Hij bezit nationaliteitsgevoel, herinnert zich de roemrijke geschiedenis der voorvaderen, sluit zich aan lij zijne landgenooten waar het hem mogelijk is en houdt de taal in eere.
Hoe gaat het evenwel met de kinderen, misschien in den vreemde geboren?
Zij groeien op, wel is waar in gezelschap der moeder, doch de heele omgeving draagt ertoe bij om de vage beelden in de kinderziel ontstaan door de gesprekken der ouders, de verhalen der moeder, geheel te doen verdringen om plaats te maken voor indrukken opgedaan in het land, waarin zij opgroeien. Het wordt eene eerste noodzakelijkheid om de taal te verstaan, die in het land wordt gesproken; de dienstboden, de werklieden, het straatleven, alles draagt ertoe bij om te maken, dat die taal de taal van het kind wordt. Voeg daarbij nog de omstandigheid dat kinderen altijd ongaarne anders zijn dan personen uit hunne omgeving en het gevaar dat deze kinderen in den vreemde geboren als ‘vreemdelingen’ voor de ouders opgroeien, is haast onvermijdelijk.
Het eenige wat daar redden kan is het onderwijs.
Mogen zulke kinderen, uit ondernemende, wakkere ouders geboren, voor ons land verloren gaan?

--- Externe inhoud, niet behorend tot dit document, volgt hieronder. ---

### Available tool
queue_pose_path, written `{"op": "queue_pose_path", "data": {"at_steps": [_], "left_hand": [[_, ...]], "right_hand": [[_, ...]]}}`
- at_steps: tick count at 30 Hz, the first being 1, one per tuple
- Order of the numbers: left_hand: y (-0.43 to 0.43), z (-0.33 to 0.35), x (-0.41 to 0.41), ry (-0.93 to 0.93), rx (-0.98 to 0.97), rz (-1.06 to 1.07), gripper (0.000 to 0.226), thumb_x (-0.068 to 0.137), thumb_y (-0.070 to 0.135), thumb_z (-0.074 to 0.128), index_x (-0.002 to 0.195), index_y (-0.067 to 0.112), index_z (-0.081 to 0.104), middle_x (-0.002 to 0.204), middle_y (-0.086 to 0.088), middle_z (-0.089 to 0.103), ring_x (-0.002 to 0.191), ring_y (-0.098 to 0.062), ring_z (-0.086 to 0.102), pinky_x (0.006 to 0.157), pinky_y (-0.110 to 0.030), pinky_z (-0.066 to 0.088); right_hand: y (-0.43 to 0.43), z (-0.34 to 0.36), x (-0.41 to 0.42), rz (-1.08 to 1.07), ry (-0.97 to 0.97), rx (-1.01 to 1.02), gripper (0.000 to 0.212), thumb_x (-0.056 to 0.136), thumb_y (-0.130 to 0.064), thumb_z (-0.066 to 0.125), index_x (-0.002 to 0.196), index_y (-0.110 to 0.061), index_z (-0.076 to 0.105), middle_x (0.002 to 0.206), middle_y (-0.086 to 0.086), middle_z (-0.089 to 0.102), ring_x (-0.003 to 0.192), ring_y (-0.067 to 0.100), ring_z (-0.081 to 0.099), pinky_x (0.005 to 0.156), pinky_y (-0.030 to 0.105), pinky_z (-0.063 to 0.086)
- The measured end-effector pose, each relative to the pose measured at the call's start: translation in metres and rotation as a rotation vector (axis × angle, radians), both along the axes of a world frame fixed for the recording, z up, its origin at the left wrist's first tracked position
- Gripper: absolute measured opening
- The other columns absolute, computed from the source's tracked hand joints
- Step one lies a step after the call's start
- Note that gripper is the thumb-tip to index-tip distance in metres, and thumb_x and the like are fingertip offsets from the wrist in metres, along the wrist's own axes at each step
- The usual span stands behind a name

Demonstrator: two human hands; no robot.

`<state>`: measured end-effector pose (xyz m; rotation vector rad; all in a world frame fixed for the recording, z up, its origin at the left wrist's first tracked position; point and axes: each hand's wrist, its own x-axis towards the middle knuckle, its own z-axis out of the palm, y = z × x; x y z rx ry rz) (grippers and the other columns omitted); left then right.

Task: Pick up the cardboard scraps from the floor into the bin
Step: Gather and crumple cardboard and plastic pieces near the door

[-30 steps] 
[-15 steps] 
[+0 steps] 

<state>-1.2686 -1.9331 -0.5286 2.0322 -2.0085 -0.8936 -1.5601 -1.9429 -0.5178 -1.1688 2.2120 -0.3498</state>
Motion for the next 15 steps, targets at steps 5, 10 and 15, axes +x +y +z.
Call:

Niet, zoolang het eene onderscheiding is Nederlander te zijn, zoolang elk volk met eerbied over dat kleine land met zijne groote geschiedenis spreekt, zoolang het nog tal van mannen voortbrengt, die op gebied van kunst en wetenschap, den eersten rang innemen.
De taak der ouders van deze kinderen is voorwaar niet gemakkelijk, vooral niet als ze er op gesteld zijn Nederlanders van hun kinderen te maken.
Wat kunnen zij doen en wat kan er voor hen gedaan worden, opdat de kinderen Nederlanders worden en blijven met hart en ziel?
Ziedaar vragen, die niet gemakkelijk te beantwoorden zijn en welke waardig kunnen worden geacht om door opvoedkundigen met alle aandacht te worden bestudeerd.
Misschien worden ze daarna wel in deze kolommen besproken en beantwoord.
Ongetwijfeld stelt menigeen er een levendig belang in en zien velen met mij reikhalzend naar de beantwoording ervan uit.
J. TEN NAPEL.
Mexico D.F., Mei 1910.
De Redactie kan aan deze algemeene wenschen niet anders toevoegen, dan dat het Nederlandsch onderwijs in het buitenland de voortdurende aandacht heeft van 't Hoofdbestuur, dat voorzoover de fondsen van het A.N.V. dit veroorloven, doet wat het kan om het te bevorderen en zoo mogelijk te steunen.